For the purposes of this answer, I'm assuming that Project.ProjectDependencies
is the other side of the ProjectDependency.Project
relationship, not the ProjectDependency.Dependent
relationship. (now say that 3 times fast)
Consider the following objects:
var projectA = new Project();
var projectB = new Project();
var dep1 = new ProjectDependency
{
Project = projectA,
Dependent = projectB
};
projectA.ProjectDependencies.Add(dep1);
... and save them all to the database. Now, let's delete one.
session.Delete(projectA);
Everything works fine. NHibernate cascades the delete across the ProjectDependencies
collection, so projectA
and dep1
are both deleted. projectB
is left in the database.
OK, let's reset. Let's start over with projectA
, projectB
, and dep1
in the database. Additionally, let's add these:
var projectC = new Project();
var dep2 = new ProjectDependency
{
Project = projectC,
Dependent = projectA
};
projectC.ProjectDependencies.Add(dep2);
What happens when we delete projectA
now?
session.Delete(projectA);
Everything tries to proceed as before. dep1
will be deleted by the cascade. However, there's nothing there to clean up dep2
, hence the error. dep2
still has a reference to projectA
, which we are trying to delete.
The solution suggested by the error message is to clean up those relationships before trying to delete the entity. However, how are you going to do this?
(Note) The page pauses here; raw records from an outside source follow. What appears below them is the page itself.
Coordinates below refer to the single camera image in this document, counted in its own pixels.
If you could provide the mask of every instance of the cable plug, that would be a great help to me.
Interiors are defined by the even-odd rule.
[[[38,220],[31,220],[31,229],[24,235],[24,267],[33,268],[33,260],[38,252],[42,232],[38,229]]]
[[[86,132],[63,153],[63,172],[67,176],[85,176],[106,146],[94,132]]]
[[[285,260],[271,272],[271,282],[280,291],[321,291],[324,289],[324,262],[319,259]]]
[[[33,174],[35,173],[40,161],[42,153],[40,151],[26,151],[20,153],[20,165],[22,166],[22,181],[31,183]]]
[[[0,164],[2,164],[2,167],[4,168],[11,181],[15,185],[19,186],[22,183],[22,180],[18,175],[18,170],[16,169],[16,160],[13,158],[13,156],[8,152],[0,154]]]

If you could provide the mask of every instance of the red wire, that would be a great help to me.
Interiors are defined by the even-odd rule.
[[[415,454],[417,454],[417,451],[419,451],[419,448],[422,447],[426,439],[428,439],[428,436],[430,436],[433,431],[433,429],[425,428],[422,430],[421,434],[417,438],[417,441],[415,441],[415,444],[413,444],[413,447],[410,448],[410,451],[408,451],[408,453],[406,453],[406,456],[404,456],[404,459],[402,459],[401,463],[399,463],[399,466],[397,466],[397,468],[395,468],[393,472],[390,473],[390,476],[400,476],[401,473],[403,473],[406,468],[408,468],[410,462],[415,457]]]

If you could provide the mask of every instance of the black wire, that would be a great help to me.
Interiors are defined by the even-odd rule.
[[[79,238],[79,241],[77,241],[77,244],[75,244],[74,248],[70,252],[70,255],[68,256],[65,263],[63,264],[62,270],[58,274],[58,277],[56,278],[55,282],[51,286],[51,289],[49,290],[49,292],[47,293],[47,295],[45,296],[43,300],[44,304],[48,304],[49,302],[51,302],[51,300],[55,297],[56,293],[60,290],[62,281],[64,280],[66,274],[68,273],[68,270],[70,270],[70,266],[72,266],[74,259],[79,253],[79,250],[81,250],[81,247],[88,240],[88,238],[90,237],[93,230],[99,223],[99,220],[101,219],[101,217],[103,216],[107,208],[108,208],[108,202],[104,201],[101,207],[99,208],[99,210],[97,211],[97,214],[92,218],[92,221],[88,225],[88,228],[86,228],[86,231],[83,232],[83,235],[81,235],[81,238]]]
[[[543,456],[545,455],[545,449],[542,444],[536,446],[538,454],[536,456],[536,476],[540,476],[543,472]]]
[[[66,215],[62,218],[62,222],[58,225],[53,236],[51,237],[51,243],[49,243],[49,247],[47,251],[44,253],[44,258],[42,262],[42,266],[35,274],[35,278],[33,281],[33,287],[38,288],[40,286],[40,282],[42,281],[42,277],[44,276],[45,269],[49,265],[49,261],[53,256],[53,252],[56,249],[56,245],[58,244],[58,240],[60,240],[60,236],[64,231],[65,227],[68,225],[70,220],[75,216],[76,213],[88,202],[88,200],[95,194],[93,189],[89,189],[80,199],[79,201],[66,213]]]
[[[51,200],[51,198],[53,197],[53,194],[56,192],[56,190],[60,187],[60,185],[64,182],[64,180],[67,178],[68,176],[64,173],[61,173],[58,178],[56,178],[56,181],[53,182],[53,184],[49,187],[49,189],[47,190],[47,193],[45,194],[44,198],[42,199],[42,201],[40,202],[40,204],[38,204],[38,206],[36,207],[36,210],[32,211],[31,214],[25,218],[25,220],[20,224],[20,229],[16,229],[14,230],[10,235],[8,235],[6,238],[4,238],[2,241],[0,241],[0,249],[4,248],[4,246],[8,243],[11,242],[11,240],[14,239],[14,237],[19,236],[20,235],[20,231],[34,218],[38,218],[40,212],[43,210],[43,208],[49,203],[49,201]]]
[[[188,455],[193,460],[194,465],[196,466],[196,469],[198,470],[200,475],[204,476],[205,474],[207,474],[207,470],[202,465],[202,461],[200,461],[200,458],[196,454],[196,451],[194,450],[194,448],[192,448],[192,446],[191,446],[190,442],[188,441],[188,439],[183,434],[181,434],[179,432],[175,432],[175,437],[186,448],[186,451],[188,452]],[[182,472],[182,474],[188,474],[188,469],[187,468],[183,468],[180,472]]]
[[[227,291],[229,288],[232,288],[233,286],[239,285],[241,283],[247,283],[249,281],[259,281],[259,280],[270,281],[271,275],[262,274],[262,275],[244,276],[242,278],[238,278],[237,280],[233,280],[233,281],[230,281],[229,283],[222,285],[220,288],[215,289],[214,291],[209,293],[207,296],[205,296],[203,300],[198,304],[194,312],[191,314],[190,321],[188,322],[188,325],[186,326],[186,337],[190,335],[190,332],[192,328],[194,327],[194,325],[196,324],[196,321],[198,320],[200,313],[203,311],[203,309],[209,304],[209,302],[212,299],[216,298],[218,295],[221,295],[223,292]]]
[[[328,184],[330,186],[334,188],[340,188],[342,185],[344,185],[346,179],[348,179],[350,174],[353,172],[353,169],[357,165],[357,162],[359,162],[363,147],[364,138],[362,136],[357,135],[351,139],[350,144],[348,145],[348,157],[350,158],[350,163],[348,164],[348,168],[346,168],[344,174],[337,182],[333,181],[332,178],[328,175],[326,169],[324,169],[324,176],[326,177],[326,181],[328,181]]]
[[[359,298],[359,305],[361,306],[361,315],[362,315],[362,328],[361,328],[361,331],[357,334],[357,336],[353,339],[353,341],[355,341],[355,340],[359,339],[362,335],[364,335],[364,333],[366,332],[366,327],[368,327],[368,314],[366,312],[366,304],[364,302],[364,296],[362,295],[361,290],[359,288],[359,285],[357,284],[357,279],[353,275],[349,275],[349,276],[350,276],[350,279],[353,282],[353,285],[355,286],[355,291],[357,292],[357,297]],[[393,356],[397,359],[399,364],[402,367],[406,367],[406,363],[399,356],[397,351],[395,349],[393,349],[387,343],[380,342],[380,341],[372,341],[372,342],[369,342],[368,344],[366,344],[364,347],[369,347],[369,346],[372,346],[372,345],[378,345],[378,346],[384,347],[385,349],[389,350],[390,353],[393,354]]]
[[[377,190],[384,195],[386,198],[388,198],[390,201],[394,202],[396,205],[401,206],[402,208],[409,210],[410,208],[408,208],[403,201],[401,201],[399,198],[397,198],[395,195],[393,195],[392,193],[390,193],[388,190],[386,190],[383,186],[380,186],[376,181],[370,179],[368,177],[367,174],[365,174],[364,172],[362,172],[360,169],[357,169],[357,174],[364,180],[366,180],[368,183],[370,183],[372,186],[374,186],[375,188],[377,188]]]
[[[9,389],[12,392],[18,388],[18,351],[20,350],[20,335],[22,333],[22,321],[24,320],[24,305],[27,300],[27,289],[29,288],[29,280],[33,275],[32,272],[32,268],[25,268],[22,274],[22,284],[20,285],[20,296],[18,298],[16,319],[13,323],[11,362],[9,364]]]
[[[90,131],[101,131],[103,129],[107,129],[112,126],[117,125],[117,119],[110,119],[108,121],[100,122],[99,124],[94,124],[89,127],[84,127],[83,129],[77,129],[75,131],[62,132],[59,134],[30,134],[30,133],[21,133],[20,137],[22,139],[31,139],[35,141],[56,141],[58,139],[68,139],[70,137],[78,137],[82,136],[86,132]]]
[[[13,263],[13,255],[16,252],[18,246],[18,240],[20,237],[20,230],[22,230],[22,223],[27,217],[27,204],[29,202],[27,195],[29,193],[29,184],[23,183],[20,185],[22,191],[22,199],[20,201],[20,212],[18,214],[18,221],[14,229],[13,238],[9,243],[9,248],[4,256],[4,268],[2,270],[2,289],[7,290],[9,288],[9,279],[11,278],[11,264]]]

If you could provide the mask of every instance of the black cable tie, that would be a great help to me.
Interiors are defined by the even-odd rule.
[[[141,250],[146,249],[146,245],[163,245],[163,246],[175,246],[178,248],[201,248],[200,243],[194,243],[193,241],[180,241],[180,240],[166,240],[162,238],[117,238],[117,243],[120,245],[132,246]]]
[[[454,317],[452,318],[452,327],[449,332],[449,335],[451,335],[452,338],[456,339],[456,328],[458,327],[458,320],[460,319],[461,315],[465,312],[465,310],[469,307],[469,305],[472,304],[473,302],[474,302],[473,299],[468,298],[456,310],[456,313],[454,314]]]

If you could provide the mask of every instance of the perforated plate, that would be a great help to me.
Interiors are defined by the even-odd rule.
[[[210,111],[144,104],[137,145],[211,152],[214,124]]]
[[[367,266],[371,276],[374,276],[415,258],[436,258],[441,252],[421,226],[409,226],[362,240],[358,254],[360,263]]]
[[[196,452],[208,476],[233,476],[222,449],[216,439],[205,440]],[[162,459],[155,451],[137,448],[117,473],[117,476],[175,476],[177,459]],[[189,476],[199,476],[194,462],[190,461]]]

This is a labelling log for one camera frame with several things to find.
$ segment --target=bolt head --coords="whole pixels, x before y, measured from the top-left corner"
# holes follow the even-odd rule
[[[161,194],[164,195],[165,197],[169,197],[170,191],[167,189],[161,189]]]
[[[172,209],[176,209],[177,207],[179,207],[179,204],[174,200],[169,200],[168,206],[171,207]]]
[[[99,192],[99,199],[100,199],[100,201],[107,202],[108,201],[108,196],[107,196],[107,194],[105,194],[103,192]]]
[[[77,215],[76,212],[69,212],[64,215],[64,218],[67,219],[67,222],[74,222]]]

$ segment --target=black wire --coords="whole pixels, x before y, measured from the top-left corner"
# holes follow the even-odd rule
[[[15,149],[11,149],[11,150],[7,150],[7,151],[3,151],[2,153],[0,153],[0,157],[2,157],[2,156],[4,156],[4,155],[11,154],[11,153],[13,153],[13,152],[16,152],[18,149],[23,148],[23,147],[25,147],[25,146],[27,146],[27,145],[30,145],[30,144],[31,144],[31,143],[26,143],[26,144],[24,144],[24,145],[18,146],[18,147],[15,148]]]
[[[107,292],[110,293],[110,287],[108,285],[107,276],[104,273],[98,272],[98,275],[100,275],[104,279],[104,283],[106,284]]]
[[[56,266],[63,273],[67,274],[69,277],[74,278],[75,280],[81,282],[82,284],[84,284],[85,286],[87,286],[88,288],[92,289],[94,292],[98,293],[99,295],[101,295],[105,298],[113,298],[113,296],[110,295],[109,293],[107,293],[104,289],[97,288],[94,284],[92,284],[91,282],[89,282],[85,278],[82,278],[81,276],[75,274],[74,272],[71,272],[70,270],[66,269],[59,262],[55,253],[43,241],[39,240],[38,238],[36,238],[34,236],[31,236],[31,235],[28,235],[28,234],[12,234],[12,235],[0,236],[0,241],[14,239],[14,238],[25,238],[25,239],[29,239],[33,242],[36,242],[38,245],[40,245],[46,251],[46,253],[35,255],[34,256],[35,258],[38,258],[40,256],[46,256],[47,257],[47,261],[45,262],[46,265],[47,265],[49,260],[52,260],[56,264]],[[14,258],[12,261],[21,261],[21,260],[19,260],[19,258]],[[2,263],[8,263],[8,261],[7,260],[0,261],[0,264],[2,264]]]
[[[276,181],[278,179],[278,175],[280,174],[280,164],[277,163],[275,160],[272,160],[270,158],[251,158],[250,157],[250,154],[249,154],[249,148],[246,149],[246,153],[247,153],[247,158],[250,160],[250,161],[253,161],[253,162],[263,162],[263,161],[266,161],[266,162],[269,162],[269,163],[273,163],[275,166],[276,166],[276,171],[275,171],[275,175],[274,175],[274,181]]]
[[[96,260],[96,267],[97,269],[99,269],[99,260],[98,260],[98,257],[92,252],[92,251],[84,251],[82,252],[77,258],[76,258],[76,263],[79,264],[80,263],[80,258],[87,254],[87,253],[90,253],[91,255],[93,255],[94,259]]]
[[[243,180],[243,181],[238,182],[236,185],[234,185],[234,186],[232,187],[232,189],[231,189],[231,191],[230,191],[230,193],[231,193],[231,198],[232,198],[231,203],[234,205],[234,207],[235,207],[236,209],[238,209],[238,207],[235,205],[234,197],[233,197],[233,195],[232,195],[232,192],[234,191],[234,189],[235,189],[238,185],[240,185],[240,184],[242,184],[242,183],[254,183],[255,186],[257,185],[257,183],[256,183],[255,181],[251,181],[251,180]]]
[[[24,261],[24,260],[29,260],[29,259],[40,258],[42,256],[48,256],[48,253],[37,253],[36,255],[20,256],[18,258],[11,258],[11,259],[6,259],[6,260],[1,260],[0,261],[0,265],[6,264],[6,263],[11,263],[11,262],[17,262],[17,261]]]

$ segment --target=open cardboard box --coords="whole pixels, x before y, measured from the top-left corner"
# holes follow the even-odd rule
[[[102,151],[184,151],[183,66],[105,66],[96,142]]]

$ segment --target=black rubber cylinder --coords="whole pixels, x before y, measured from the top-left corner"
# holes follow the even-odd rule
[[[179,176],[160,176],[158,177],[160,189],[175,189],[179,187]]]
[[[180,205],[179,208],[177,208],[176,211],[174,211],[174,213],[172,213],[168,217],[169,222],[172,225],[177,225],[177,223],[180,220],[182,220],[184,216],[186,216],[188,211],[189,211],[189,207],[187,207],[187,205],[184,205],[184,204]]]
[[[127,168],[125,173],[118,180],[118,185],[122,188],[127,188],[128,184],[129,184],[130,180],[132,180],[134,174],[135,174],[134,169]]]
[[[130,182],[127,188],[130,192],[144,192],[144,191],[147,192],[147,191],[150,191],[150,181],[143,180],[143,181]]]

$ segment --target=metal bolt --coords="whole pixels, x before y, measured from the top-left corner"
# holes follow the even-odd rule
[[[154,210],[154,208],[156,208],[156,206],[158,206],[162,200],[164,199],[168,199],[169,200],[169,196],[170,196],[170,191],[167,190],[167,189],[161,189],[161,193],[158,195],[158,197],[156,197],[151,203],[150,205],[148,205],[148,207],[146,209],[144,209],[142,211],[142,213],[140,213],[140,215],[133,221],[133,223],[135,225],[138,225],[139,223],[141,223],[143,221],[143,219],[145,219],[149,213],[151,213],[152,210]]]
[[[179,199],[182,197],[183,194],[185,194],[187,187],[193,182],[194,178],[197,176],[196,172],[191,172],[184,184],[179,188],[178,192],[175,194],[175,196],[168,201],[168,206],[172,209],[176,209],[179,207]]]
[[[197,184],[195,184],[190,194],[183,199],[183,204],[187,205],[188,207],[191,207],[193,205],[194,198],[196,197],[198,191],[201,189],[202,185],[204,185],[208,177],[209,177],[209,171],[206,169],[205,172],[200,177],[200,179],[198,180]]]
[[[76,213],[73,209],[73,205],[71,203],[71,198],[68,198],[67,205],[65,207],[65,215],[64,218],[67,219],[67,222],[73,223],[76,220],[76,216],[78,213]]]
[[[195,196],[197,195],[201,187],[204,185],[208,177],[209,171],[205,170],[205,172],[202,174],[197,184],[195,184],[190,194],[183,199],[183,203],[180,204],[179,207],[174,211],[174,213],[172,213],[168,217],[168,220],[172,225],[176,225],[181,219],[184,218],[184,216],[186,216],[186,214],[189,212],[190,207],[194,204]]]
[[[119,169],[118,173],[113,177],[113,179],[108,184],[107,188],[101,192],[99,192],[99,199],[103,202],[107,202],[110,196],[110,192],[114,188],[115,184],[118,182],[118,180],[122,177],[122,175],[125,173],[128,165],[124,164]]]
Starting from projectA
, how do we find dep2
and projectC
to clean them up?
Two options:
- Execute a query:
session.Query<ProjectDependency>().Where(x => x.Dependent == projectA)
, then manually clean up the relationships. - Add another collection to
Project
:
HasMany(x => x.DependentProjects)
.KeyColumn("DependentProjectId")
.AsBag()
.Inverse()
.Cascade.AllDeleteOrphan();
... and then NHibernate would take care of the cleanup for you.